E o PSDB, partido de José Serra, até o ano passado
controlava grande parte dos postos -além disso, o governo
estadual faz a avaliação e o acompanhamento
de todas as ações.
Intervenção insuficiente
Para Vecina, o crescimento desordenado da cidade
explica parte do problema. Além disso, afirma, o desemprego
levou a população ao SUS, pela impossibilidade
de pagar planos de saúde.
"Existem muito boas explicações para o
povo ter razão quando olha hoje para a saúde
no município. A intervenção foi insuficiente.
Apesar dos 2,3 milhões assistidos pelo PSF [Programa
Saúde da Família], isso foi insuficiente para
fazer frente ao crescimento acelerado da população
da periferia e ao desemprego", continuou.
O PSF é um modelo que usa equipes com médico,
enfermeiro, até dois auxiliares de enfermagem e até
seis agentes comunitários para fazer o atendimento
básico de grupos de mil famílias. Em 2003, por
falta de recursos, a prefeitura diminuiu o ritmo do PSF.
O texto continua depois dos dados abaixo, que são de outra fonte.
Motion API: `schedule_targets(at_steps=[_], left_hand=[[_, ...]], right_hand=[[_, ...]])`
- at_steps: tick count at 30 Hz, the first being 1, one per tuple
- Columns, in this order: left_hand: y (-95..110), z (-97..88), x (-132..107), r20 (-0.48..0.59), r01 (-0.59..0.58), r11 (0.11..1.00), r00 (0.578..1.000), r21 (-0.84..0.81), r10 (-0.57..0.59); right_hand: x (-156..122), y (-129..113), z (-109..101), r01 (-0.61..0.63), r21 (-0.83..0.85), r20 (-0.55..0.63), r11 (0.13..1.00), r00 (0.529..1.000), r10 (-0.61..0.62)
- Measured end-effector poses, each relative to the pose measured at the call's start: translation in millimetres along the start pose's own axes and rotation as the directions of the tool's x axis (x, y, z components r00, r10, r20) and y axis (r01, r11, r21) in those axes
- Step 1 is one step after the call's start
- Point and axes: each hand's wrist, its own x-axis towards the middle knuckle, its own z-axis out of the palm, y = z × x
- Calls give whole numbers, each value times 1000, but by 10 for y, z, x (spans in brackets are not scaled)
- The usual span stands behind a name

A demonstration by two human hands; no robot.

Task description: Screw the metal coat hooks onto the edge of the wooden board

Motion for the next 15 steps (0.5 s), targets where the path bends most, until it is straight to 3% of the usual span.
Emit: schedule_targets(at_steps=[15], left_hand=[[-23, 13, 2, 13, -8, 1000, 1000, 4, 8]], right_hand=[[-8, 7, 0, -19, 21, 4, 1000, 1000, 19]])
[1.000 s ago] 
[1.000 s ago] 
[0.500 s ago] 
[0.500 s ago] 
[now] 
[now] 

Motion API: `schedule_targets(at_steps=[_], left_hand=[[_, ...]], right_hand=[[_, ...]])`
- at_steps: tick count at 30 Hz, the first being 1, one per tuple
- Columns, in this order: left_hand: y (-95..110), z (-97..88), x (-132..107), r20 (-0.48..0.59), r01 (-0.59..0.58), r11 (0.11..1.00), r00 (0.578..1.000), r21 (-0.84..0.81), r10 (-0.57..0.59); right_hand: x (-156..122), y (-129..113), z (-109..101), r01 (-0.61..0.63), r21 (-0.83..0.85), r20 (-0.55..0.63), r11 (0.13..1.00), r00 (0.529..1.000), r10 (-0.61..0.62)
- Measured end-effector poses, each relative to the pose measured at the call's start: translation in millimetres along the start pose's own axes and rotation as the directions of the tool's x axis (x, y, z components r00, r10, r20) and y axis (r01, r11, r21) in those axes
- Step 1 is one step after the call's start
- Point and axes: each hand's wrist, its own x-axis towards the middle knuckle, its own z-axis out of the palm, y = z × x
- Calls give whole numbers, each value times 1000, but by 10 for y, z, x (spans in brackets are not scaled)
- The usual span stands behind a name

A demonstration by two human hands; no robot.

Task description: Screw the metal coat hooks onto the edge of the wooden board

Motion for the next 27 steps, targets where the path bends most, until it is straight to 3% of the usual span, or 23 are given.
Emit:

O estudo que evidenciou a falta de acesso adequado ao sistema
de saúde, segundo Osvaldo Donini, coordenador do Centro
de Informação da Secretaria da Saúde,
só foi feito recentemente porque antes sua área
não tinha recursos como software de georreferenciamento
e impressoras que pudessem reproduzir grandes mapas para a
análise.
Primeiro, explicou Donini, as 31 coordenadorias de saúde
delimitaram as áreas de influência das 386 UBSs
existentes e foram feitos mapas georreferenciados.
Depois que as coordenadorias verificaram os desenhos, apontando
barreiras físicas nas áreas delimitadas -um
córrego, por exemplo-, os mapas foram refeitos e, em
cima deles, foi projetada a população por setor
censitário. A prefeitura calcula que cada unidade deva
atender 25 mil pessoas. Com a projeção da população
do Censo sobre as existentes, verificou-se as que estavam
acima de 50 mil pessoas -sinal de que era necessário
fazer mais uma unidade na região.
A pasta não considerou as áreas de alto poder
aquisitivo, em que há grande número de pessoas
com planos de saúde, e privilegiou a periferia.
Além dos 32 locais em que já se identificou
a necessidade de mais postos -a maior parte coincidiu com
reivindicações do Orçamento Participativo-
foram projetados ainda outros três, prevendo-se o crescimento
populacional. Ainda não foram definidas as áreas
em que devem ser erguidos.
A reportagem perguntou a Vecina o que seria a "revolução
na saúde" apontada como necessária por
Marta -e também pelos demais candidatos. Segundo ele,
ela não começa pelos CEUs da saúde, proposta
apresentada por Marta.
"A revolução é garantir acesso.
Não existe revolução sem conseguir acesso.
E que tenha como resolver os problemas de assistência
decorrentes desse primeiro contato", afirmou Vecina.